Plus de 500.000 euros pour six projets visant à améliorer la prise en charge de la maladie d’Alzheimer

Six projets de recherche psychosociale consacrés à la maladie d’Alzheimer et aux autres formes de démence ont été récompensés mercredi à Mons par la Fondation Stop Alzheimer. Dotés d’un financement global de plus de 500.000 euros, ils visent à développer des solutions concrètes pour les patients, les aidants et les professionnels de santé, alors que le nombre de personnes atteintes de démence continue de progresser en Belgique.

Réunis à l’initiative de la Fondation Stop Alzheimer et de l’Université de Mons, les lauréats de la troisième édition de l’appel à projets en recherche psychosociale ont été mis à l’honneur mercredi lors d’une cérémonie organisée à Mons. Six projets portés par quinze chercheurs ont été retenus par le comité scientifique de la Fondation.

Contrairement à la recherche biomédicale, qui cherche à mieux comprendre les mécanismes de la maladie ou à développer de nouveaux traitements, la recherche psychosociale s’intéresse aux conséquences concrètes de la démence sur la vie quotidienne. Elle vise notamment à améliorer l’accompagnement des patients, le soutien aux proches et l’organisation des soins.

Cette approche intervient dans un contexte marqué par une augmentation continue du nombre de personnes concernées. Plus de 220.000 Belges vivent aujourd’hui avec une forme de démence. Selon les estimations citées par la Fondation, ce nombre pourrait encore progresser de 20 % d’ici 2033.

« Nous avons déjà investi plus de 43 millions d’euros dans la recherche fondamentale et clinique », rappelle Lucie Leroux, responsable de Stop Alzheimer. « Ces efforts sont essentiels et ont permis des avancées prometteuses. Mais les traitements ne seront pas disponibles à temps pour répondre aux besoins des patients actuels et futurs. »

Pour la Fondation, les défis liés à l’accompagnement des personnes atteintes de démence nécessitent dès à présent des réponses organisationnelles et sociales. « Le nombre de personnes atteintes augmente de manière exponentielle, alors que les structures de soins sont déjà fortement sollicitées. Il est impératif d’optimiser leur fonctionnement pour garantir une prise en charge digne et personnalisée sur le long terme. C’est précisément le rôle de la recherche psychosociale », poursuit Lucie Leroux.

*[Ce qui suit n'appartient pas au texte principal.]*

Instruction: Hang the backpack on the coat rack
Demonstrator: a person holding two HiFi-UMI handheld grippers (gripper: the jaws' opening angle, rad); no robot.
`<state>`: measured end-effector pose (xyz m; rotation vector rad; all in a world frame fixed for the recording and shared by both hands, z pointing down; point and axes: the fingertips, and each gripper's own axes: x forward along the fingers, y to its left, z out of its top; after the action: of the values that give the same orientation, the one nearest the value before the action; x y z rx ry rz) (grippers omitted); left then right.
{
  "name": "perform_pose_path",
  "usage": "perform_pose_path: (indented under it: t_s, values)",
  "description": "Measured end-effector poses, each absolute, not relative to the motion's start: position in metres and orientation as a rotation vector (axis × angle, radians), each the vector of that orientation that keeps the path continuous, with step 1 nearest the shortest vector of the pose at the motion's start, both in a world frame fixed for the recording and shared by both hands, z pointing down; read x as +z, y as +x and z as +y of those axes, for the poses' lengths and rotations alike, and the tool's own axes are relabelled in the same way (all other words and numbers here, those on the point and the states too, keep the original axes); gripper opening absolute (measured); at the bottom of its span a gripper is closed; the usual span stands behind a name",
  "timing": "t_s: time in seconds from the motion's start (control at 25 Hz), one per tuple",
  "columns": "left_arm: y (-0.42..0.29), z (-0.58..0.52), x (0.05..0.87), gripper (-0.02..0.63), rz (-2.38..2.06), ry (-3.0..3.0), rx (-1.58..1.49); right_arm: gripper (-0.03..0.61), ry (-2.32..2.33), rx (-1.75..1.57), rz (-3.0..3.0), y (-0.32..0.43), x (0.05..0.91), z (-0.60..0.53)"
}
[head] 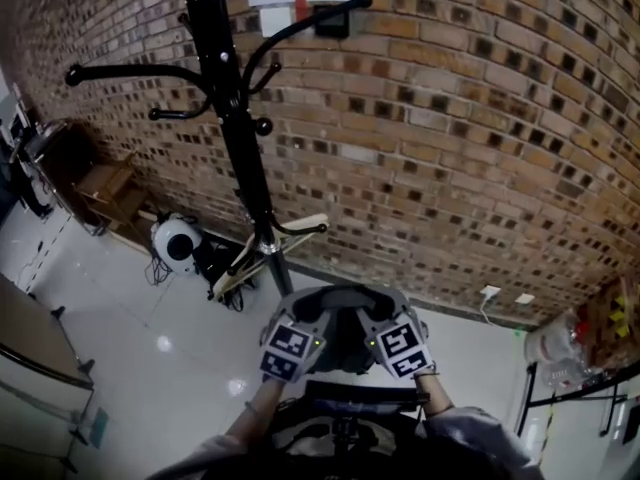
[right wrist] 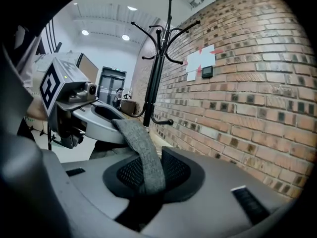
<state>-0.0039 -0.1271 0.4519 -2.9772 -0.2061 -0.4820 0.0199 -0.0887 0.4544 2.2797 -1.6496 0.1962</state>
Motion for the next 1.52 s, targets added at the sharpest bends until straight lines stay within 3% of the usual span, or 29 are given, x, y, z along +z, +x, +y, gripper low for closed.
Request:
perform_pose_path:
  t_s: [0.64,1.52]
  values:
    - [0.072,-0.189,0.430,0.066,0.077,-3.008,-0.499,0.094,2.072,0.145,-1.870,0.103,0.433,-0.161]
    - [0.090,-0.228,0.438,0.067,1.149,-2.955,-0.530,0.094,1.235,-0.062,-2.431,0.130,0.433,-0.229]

Les six projets retenus portent sur des problématiques directement rencontrées sur le terrain. Plusieurs d’entre eux visent à développer de nouveaux outils d’accompagnement pour les professionnels de santé, les aidants et les personnes atteintes de démence.

Parmi les thèmes étudiés figurent la gestion de la fatigue cognitive, le soutien aux référents en démence, l’analyse des troubles du comportement dans les unités spécialisées ainsi que l’élaboration d’outils destinés aux soignants de première ligne afin de faciliter le repérage précoce de la maladie.

En soutenant ces initiatives, la Fondation Stop Alzheimer poursuit son engagement en faveur du développement de solutions concrètes destinées à améliorer la prise en charge des personnes atteintes de démence. L’objectif est de contribuer à une amélioration du quotidien des patients, de leurs proches et des professionnels confrontés à cette pathologie.